- [WHAT YOU WILL DO] Two lines in the listing below mark the span: one contains "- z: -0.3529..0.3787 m" and one contains "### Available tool". Reproduce both of them and everything between, exactly.

- [PROVIDED MATERIAL]
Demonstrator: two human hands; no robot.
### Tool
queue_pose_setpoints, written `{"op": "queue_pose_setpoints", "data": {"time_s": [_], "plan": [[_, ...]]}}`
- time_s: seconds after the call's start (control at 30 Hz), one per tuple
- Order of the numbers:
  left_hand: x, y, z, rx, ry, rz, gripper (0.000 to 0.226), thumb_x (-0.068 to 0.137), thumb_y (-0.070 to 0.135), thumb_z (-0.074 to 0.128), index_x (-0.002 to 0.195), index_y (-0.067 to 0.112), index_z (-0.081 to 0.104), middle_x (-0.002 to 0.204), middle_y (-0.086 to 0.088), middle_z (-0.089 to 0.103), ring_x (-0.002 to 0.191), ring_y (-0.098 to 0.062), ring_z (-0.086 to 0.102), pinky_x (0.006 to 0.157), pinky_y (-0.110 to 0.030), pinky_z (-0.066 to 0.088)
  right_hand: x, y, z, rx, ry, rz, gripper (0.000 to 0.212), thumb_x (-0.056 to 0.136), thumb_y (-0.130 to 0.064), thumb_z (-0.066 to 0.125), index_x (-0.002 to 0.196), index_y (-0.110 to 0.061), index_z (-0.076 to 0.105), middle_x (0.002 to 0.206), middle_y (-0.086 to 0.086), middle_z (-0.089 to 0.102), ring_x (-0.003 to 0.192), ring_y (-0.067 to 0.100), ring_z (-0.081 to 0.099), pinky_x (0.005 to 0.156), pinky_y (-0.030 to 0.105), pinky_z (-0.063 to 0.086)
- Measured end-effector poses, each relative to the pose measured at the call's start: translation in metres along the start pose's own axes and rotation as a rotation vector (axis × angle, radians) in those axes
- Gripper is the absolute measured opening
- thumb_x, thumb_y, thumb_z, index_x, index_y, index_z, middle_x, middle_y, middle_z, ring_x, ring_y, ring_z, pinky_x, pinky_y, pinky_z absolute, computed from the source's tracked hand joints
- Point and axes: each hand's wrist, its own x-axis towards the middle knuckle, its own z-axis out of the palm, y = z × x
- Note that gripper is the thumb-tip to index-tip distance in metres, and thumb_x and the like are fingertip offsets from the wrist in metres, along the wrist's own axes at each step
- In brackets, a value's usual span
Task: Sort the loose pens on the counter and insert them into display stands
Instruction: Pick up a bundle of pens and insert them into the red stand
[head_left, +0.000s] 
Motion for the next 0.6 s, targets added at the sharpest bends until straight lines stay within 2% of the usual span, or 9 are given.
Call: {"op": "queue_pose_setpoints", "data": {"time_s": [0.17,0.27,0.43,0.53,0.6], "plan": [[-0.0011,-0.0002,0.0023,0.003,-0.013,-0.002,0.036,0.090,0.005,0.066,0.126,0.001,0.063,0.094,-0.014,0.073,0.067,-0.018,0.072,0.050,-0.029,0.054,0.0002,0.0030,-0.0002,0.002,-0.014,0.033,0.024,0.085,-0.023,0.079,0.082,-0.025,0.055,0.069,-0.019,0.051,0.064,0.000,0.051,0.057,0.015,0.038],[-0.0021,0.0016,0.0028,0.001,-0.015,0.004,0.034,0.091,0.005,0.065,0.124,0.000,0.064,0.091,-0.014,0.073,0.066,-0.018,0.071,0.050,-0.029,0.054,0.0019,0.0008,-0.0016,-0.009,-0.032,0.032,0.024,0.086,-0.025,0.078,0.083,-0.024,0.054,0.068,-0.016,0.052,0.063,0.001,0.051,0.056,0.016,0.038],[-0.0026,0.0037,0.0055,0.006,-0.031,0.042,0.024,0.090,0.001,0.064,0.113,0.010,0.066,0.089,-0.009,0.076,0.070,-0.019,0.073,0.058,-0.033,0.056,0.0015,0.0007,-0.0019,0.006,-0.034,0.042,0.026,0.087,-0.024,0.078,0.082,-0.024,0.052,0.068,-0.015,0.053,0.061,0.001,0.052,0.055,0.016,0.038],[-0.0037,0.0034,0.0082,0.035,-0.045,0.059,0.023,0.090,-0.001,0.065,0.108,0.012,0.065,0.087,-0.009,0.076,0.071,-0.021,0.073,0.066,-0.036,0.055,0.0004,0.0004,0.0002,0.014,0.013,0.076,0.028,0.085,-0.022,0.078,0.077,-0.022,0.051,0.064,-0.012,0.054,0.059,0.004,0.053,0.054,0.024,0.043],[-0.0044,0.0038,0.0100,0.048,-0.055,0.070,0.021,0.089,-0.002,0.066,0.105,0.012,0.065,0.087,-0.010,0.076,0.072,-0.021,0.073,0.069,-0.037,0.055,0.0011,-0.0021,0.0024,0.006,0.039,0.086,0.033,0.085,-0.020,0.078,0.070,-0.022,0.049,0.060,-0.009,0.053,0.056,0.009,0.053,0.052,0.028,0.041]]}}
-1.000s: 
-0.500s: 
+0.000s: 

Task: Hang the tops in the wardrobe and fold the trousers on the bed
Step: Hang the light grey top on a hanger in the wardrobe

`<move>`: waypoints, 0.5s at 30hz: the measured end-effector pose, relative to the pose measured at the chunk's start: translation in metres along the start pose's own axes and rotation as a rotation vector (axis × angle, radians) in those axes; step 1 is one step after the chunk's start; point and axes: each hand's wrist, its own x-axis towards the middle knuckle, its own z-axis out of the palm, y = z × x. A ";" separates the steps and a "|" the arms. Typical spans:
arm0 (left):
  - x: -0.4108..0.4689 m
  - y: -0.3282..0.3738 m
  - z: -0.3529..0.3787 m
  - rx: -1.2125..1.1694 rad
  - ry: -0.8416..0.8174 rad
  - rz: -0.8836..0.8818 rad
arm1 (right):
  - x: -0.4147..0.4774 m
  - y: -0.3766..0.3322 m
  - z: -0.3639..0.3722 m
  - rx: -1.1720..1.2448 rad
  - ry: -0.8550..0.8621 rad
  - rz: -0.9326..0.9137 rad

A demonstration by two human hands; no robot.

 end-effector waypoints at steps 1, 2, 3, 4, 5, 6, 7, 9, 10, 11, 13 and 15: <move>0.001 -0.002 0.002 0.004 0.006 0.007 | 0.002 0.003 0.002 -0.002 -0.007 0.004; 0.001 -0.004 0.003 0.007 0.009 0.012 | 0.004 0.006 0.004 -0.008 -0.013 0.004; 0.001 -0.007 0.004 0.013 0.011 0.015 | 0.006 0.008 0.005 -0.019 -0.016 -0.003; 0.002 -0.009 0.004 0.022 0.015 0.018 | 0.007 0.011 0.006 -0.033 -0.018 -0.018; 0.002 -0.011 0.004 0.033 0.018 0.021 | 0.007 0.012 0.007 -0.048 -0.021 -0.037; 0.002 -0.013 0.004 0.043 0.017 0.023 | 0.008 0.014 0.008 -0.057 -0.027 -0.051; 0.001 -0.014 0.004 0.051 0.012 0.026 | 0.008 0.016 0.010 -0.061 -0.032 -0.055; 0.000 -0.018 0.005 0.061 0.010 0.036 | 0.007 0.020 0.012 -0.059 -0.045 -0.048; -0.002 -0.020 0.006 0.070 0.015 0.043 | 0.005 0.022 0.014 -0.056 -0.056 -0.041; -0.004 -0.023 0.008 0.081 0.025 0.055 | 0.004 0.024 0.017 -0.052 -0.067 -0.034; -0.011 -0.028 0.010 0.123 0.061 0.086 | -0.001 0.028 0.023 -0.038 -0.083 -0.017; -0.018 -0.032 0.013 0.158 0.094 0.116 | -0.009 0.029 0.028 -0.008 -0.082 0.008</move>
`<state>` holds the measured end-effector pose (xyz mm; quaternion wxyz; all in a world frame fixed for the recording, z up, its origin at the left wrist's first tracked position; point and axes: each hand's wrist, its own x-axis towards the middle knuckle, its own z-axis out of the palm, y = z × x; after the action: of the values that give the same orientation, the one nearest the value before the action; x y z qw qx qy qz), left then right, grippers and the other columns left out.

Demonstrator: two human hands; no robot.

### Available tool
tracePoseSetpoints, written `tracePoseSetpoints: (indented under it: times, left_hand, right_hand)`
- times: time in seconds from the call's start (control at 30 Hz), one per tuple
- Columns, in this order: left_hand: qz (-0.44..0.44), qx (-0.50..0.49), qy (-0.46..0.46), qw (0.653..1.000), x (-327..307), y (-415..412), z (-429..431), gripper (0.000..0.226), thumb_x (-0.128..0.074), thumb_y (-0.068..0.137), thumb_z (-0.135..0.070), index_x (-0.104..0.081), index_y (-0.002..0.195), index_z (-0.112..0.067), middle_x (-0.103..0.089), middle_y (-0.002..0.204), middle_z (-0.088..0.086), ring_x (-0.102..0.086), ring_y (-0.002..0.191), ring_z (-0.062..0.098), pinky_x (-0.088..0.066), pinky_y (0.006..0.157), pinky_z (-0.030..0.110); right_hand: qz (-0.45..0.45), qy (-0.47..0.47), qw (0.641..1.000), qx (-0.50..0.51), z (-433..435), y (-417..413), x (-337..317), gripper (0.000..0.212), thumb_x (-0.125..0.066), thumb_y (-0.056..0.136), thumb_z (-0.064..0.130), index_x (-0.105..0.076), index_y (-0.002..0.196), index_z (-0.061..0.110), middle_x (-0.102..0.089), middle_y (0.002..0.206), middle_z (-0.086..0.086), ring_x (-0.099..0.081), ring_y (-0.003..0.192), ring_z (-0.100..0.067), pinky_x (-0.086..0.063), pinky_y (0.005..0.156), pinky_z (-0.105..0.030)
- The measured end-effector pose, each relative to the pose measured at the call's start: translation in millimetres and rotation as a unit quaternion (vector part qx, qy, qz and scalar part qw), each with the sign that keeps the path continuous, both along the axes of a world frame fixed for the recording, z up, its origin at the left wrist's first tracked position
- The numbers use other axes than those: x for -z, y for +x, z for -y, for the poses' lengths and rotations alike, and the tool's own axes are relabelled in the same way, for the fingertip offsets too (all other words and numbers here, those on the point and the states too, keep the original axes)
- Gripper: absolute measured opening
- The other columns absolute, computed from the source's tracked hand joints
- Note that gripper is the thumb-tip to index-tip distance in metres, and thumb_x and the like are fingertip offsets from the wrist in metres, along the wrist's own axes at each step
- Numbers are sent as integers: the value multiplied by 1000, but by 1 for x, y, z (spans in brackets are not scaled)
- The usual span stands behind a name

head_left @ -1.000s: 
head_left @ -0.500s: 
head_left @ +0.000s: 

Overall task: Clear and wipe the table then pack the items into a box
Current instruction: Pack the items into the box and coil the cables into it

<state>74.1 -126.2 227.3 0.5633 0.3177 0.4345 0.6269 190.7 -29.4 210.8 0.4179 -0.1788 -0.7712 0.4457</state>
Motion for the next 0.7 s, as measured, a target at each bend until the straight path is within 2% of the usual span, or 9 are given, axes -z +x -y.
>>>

- [ANSWER TO THIS TASK]
  - z: -0.3529..0.3787 m
  - rx: -1.2125..1.1694 rad
  - ry: -0.8416..0.8174 rad
  - rz: -0.8836..0.8818 rad
arm1 (right):
  - x: -0.4147..0.4774 m
  - y: -0.3766..0.3322 m
  - z: -0.3639..0.3722 m
  - rx: -1.1720..1.2448 rad
  - ry: -0.8550..0.8621 rad
  - rz: -0.9326..0.9137 rad

A demonstration by two human hands; no robot.

 end-effector waypoints at steps 1, 2, 3, 4, 5, 6, 7, 9, 10, 11, 13 and 15: <move>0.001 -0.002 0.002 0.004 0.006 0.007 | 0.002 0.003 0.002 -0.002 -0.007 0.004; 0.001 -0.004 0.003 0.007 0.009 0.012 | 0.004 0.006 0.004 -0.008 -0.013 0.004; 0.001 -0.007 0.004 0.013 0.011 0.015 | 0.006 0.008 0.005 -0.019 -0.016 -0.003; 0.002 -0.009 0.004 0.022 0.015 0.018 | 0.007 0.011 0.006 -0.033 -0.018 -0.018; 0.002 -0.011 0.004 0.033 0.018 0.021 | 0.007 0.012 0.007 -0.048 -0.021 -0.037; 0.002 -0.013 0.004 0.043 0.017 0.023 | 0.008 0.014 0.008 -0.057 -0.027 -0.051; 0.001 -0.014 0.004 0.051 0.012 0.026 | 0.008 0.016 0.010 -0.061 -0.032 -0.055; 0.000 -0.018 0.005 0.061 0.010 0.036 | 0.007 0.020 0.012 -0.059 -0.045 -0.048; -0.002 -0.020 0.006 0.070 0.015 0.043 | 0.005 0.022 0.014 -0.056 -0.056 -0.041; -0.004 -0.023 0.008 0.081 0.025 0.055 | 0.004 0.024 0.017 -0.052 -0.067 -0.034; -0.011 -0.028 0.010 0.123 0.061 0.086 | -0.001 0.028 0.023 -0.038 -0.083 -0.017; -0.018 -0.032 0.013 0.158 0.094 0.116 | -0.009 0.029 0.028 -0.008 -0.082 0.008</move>
`<state>` holds the measured end-effector pose (xyz mm; quaternion wxyz; all in a world frame fixed for the recording, z up, its origin at the left wrist's first tracked position; point and axes: each hand's wrist, its own x-axis towards the middle knuckle, its own z-axis out of the palm, y = z × x; after the action: of the values that give the same orientation, the one nearest the value before the action; x y z qw qx qy qz), left then right, grippers and the other columns left out.

Demonstrator: two human hands; no robot.

### Available tool

Nothing remains to be answered in this exercise.